**What you will do:** Below is a listing. Output every line of it exactly.

**Source material:**

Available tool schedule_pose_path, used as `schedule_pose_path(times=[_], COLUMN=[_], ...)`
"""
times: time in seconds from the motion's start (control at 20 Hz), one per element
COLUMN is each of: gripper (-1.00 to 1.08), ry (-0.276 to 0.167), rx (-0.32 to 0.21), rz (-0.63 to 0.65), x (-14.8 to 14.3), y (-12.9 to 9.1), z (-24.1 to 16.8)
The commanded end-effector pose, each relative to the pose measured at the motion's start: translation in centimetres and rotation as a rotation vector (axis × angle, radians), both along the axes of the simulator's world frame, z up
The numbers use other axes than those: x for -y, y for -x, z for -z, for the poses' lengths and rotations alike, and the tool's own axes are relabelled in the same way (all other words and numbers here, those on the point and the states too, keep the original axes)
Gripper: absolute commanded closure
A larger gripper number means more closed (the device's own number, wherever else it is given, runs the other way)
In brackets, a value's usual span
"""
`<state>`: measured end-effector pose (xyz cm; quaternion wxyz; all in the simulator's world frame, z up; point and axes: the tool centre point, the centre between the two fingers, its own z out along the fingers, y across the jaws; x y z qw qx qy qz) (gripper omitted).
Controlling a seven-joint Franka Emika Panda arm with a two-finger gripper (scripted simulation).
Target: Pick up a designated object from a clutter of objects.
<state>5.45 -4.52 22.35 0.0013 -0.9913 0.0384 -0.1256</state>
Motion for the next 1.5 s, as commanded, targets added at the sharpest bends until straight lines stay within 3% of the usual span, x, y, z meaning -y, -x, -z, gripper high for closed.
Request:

**Solution below:**
Available tool schedule_pose_path, used as `schedule_pose_path(times=[_], COLUMN=[_], ...)`
"""
times: time in seconds from the motion's start (control at 20 Hz), one per element
COLUMN is each of: gripper (-1.00 to 1.08), ry (-0.276 to 0.167), rx (-0.32 to 0.21), rz (-0.63 to 0.65), x (-14.8 to 14.3), y (-12.9 to 9.1), z (-24.1 to 16.8)
The commanded end-effector pose, each relative to the pose measured at the motion's start: translation in centimetres and rotation as a rotation vector (axis × angle, radians), both along the axes of the simulator's world frame, z up
The numbers use other axes than those: x for -y, y for -x, z for -z, for the poses' lengths and rotations alike, and the tool's own axes are relabelled in the same way (all other words and numbers here, those on the point and the states too, keep the original axes)
Gripper: absolute commanded closure
A larger gripper number means more closed (the device's own number, wherever else it is given, runs the other way)
In brackets, a value's usual span
"""
`<state>`: measured end-effector pose (xyz cm; quaternion wxyz; all in the simulator's world frame, z up; point and axes: the tool centre point, the centre between the two fingers, its own z out along the fingers, y across the jaws; x y z qw qx qy qz) (gripper omitted).
Controlling a seven-joint Franka Emika Panda arm with a two-finger gripper (scripted simulation).
Target: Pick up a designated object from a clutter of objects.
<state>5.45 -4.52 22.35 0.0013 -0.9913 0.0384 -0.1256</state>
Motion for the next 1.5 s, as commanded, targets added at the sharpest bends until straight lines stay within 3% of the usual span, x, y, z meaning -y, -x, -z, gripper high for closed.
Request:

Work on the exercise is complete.